YOUR TASK:
Repeat the lines below exactly as they appear, but leave out the images.

SUPPLIED MATERIAL:
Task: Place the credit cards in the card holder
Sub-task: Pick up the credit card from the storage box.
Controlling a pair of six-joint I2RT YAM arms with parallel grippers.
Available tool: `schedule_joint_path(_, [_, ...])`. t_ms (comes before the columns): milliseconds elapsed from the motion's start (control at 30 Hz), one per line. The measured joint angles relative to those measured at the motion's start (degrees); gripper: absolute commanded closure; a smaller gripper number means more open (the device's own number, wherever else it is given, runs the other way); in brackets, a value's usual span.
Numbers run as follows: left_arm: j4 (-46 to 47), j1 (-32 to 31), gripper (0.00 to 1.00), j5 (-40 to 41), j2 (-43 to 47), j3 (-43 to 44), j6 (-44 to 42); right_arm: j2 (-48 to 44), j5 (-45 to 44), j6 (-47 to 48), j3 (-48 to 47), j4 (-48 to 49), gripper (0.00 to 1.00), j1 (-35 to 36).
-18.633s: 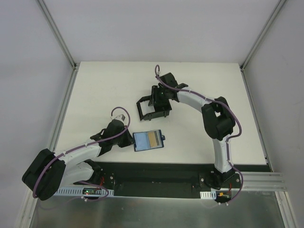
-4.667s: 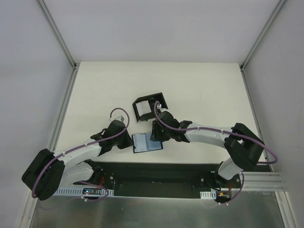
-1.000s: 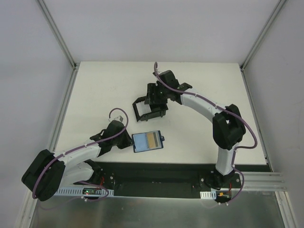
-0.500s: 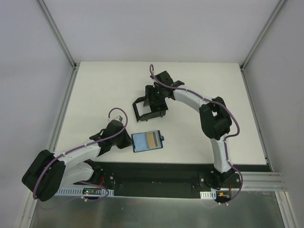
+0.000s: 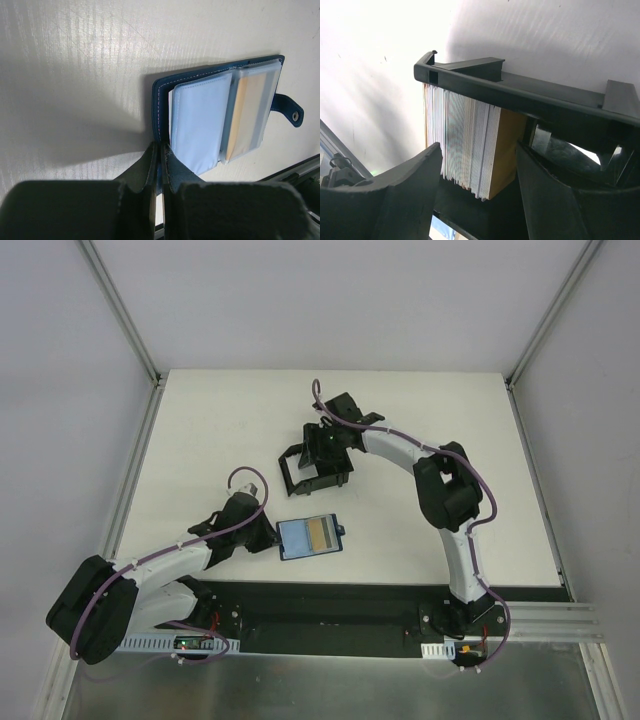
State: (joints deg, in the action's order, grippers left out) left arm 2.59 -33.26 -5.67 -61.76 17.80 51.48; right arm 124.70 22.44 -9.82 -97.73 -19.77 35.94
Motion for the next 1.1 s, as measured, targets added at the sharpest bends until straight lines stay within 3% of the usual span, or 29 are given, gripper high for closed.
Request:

FINAL ANSWER:
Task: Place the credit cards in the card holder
Sub-task: Pick up the credit card from the storage box.
Controlling a pair of six-joint I2RT YAM arms with parallel grippers.
Available tool: `schedule_joint_path(_, [_, ...])`. t_ms (comes before the columns): milliseconds elapsed from the motion's start (control at 30 Hz), one per line. The measured joint angles relative to those measured at the motion's start (degrees); gripper: absolute commanded closure; a smaller gripper number means more open (the device's own number, wherever else it is given, runs the other way); in brackets, a value's usual span.
Numbers run as follows: left_arm: j4 (-46 to 47), j1 (-32 to 31), gripper (0.00 to 1.00), j5 (-40 to 41), j2 (-43 to 47), j3 (-43 to 44), j6 (-44 to 42); right_arm: j2 (-48 to 44), j5 (-45 to 44), j6 (-47 to 48), j3 (-48 to 47), j4 (-48 to 49), gripper (0.00 to 1.00), j1 (-35 to 36).
-18.633s: 
-4.667s: 
-1.000s: 
-0.500s: 
+0.000s: 
State: (joints deg, in the action's order, grippers left out) left arm 2.59 -33.26 -5.67 -61.76 17.80 51.48; right arm 124.70 22.44 -9.82 -97.73 -19.77 35.94
Motion for the next 1.1 s, as measured, targets added at the sharpest bends until straight lines stay within 3% of the usual span, or 29 are given, gripper high for closed.
Request:

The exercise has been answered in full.